- Prompt: Using the listing below, set down each line from the line containing "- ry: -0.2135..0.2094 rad" through the line containing "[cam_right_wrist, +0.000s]", both ends included, exactly and with nothing added.

==== Dataset content

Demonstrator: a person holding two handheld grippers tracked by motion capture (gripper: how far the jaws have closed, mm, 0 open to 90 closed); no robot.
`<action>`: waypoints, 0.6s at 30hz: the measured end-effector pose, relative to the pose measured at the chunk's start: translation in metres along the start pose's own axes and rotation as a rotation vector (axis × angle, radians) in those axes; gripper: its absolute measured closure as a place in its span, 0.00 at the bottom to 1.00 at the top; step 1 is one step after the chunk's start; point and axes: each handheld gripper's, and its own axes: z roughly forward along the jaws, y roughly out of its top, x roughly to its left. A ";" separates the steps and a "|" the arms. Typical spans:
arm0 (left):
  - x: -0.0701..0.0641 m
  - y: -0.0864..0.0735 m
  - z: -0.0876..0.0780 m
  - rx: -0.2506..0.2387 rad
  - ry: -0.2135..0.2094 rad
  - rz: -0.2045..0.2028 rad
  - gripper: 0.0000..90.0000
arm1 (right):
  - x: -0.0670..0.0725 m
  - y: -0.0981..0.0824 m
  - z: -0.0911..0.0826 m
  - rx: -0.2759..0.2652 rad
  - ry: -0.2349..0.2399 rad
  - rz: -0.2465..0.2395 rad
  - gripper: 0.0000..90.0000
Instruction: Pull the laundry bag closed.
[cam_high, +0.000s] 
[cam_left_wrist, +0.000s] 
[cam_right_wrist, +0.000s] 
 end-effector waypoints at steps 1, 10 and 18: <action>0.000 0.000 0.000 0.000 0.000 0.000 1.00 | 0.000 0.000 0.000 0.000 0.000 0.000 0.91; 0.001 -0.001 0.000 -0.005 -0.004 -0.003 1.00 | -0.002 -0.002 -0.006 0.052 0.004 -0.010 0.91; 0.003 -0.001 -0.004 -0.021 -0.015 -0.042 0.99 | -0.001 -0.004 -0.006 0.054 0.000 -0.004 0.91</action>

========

- Completed exercise:
  - ry: -0.2135..0.2094 rad
  - rz: -0.2045..0.2028 rad
  - gripper: 0.0000..90.0000
arm1 (right):
  - x: -0.0670..0.0725 m
  - y: -0.0981..0.0824 m
  - z: -0.0911..0.0826 m
  - rx: -0.2759..0.2652 rad
  - ry: -0.2349..0.2399 rad
  - rz: -0.2465..0.2395 rad
  - gripper: 0.0000..90.0000
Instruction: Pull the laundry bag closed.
[cam_high, +0.000s] 
[cam_left_wrist, +0.000s] 
[cam_right_wrist, +0.000s] 

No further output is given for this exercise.